These are valid questions.
Unfortunately, as Kenneth, Amittai, and Hieu have pointed out, the
experiment that you have designed does not provide you with all of what you
need to be able to answer these questions.
Recall that we don't really deal with probabilities when decoding. Yes,
some of our features are trained as probability models. But the decoder
searches using a weighted combination of scores. Lots of them. Even the
phrase table is comprised of (at least) four distinct scores (phrase
translation score and lexical translation score, in both directions).
Decoding is a search problem. Specifically, it is a search through all
possible translations to attempt to identify the one with the highest score
according to this weighted combination of component scores.

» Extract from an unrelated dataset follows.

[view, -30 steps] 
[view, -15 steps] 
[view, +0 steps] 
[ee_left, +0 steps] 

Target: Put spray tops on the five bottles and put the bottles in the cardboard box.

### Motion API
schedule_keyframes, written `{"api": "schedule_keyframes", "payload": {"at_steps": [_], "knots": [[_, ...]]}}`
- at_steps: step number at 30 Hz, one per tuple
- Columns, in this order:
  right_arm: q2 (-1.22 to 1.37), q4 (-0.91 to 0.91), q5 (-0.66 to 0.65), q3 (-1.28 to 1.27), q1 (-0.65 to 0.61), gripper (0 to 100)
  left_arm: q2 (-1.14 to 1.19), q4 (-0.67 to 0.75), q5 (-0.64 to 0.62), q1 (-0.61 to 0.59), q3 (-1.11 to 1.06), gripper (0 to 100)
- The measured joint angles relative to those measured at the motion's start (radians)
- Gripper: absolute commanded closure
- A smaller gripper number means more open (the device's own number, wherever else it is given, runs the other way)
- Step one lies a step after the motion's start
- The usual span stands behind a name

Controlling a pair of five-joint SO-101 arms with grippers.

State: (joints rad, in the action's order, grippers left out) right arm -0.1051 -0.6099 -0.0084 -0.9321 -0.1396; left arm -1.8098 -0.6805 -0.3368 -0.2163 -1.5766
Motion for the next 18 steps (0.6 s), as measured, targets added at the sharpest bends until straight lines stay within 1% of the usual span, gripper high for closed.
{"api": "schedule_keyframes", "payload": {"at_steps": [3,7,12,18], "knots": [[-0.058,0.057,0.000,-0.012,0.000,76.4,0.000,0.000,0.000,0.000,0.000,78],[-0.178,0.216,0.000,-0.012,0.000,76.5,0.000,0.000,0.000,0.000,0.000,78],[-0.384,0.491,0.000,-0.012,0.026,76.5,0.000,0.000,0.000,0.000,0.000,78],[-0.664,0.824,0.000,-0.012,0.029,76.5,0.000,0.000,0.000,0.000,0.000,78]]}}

There are two problems then, that we have to deal with:
First is this. Even if all we care about is the ultimate weighted
combination of component scores, the search space is so vast (it's NP
complete) that we cannot hope to exhaustively search through it in a
reasonable amount of time, even for sentences that are only of moderate
length. This means that we have to resort to pruning.
Second is this. We don't really care about finding solutions that are
optimal according to the weighted combination of component scores. We care
about getting translations that are fluent and mean the same thing as the
original sentence. Since we don't know how to measure adequacy and fluency
automatically, we resort to imperfect metrics that can be calculated
automatically, like BLEU. This is fine, but it makes the search problem
(which was already intractably large) even worse.
The decoder only knows how to search by finding solutions that are good
according to the weighted combination of component scores. If we want
translations that are good according to some metric (like BLEU), then we
need to attempt to formulate the weights such that solutions that are good
according to the weighted combination of component scores are also good
according to the desired metric (BLEU).
The mechanism by which this is performed is tuning.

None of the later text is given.